Line by line, repeat the material below without any deviation.

****

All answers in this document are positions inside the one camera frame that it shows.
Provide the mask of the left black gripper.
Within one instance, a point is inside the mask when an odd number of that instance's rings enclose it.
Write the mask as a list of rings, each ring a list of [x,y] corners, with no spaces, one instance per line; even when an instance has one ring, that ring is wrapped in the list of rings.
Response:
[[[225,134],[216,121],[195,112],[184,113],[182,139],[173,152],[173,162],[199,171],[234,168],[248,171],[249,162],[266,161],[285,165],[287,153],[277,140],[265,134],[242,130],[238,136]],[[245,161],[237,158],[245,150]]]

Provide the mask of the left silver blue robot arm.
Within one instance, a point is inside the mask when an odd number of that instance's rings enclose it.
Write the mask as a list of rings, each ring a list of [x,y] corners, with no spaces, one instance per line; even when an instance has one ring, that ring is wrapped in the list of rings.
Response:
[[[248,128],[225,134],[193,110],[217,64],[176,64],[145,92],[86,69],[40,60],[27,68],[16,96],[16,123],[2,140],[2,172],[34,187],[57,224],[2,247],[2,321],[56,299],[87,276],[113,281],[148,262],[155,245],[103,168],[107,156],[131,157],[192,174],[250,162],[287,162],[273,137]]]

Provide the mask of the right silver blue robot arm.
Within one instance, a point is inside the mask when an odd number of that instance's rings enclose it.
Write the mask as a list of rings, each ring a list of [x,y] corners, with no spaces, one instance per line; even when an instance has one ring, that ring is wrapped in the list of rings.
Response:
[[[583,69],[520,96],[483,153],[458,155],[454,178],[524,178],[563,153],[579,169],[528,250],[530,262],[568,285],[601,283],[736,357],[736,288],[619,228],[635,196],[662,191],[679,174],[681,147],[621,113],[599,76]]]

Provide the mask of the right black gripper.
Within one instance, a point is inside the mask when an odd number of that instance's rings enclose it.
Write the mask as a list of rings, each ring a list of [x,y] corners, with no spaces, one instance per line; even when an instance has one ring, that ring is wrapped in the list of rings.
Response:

****

* **Expected answer**:
All answers in this document are positions inside the one camera frame that it shows.
Provide the mask of the left black gripper.
Within one instance, a point is inside the mask when an odd number of that instance's rings enclose it.
Write the mask as a list of rings, each ring a list of [x,y] corners, with no spaces, one instance per line; even when an instance has one ring, that ring is wrapped in the list of rings.
Response:
[[[225,134],[216,121],[195,112],[184,113],[182,139],[173,152],[173,162],[199,171],[234,168],[248,171],[249,162],[266,161],[285,165],[287,153],[277,140],[265,134],[242,130],[238,136]],[[245,161],[237,158],[245,150]]]

Provide the mask of the left silver blue robot arm.
Within one instance, a point is inside the mask when an odd number of that instance's rings enclose it.
Write the mask as a list of rings, each ring a list of [x,y] corners, with no spaces, one instance per line; even when an instance has one ring, that ring is wrapped in the list of rings.
Response:
[[[248,128],[225,134],[193,110],[217,64],[176,64],[145,92],[86,69],[40,60],[27,68],[16,96],[16,123],[2,140],[2,172],[34,187],[57,224],[2,247],[2,321],[56,299],[87,276],[113,281],[148,262],[155,245],[103,168],[107,156],[131,157],[192,174],[250,162],[287,162],[273,137]]]

Provide the mask of the right silver blue robot arm.
Within one instance, a point is inside the mask when an odd number of that instance's rings enclose it.
Write the mask as a list of rings, each ring a list of [x,y] corners, with no spaces, one instance per line; even when an instance has one ring, that ring is wrapped in the list of rings.
Response:
[[[583,69],[520,96],[483,153],[458,155],[454,178],[524,178],[563,153],[579,169],[528,250],[530,262],[568,285],[601,283],[736,357],[736,288],[619,228],[635,196],[662,191],[679,174],[681,147],[621,113],[599,76]]]

Provide the mask of the right black gripper.
Within one instance, a point is inside the mask when an odd number of that instance's rings enclose it.
Write the mask as a list of rings, each ring a list of [x,y] corners, with no spaces, one instance per line; even when an instance has one ring, that ring is wrapped in the list of rings.
Response:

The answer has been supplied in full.